Becky Eastep

When Becky Eastep found a knot in her breast, she hoped it would go away. Instead, it started hurting. She managed the pain until she qualified for financial assistance with Harris Health System.

Oncologists at Harris Health Smith Clinic ordered mammograms, an ultrasound and a biopsy. The news wasn’t good — stage III cancer.

“I was scared to death,” Becky remembers. “My heart fell. I never expected to get sick. I’m always the caregiver. Then I got mad. I said, ‘I’m the boss of this. I’m going to win.’”

Becky cared for her father while he had cancer. She helps her mother with health problems. And she has seen Peri, her husband, through several surgeries and dialysis.

“She has an undying spirit,” Peri says about Becky. “She’s very compassionate. She doesn’t see all she does for other people. No matter how sick she is, she never misses work. She’s tougher than a $2 steak.”

At the time of this interview, Becky had completed chemotherapy and was scheduled for surgery. “I’m scared,” she said, “but ready for it. Dealing with cancer is all new to me. I have to take it in. I have to keep moving.”

And move, she does. A school bus driver for Pasadena ISD, Becky doesn’t miss a shift, even during summer school. When she isn’t at work, she wants to be outside working in her yard. She sees activity as the key. “Stay active, it keeps your mind occupied.”

Becky has learned a lot from dealing with cancer. “I’ve learned that people take life for granted. I’ve learned just how powerful I can be. And I’ve learned how many people care for me.”
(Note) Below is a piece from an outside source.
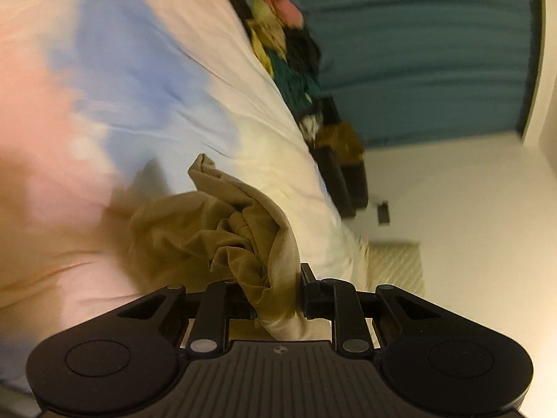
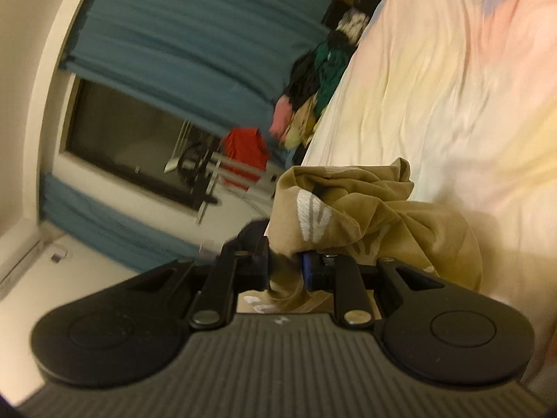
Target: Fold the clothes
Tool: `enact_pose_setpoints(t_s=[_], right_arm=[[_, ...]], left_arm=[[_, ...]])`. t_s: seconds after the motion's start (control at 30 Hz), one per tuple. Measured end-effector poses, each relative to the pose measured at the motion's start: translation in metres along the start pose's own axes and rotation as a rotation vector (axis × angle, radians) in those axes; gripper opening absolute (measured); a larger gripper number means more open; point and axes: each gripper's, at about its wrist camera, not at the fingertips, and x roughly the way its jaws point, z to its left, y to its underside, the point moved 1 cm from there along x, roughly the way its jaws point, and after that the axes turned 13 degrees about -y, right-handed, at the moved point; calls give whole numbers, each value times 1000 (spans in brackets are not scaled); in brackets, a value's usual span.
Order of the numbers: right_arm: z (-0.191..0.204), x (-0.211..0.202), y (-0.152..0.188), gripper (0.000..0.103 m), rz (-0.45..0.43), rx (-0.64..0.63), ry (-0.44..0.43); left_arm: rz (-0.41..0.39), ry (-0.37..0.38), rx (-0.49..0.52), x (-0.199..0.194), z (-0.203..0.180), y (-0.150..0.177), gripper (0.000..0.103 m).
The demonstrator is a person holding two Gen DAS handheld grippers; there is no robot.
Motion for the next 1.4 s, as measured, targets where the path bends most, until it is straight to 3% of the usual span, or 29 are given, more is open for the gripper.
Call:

She sees a lot of caring throughout Harris Health. “I have excellent doctors. The nurses and technicians are really nice. Everyone cares. They all remember my name and that means a lot.”

The Eastep family is dedicated to bringing attention to breast cancer. Pink is the family color. They wear pink clothes. A nephew sports a pink mohawk. Peri has a pink beard.

“It gets a lot of attention,” Peri says. “I mean for it to. When people ask about it, I tell them I want every woman to have a mammogram. Breast cancer doesn’t discriminate. I just never thought it would be us.”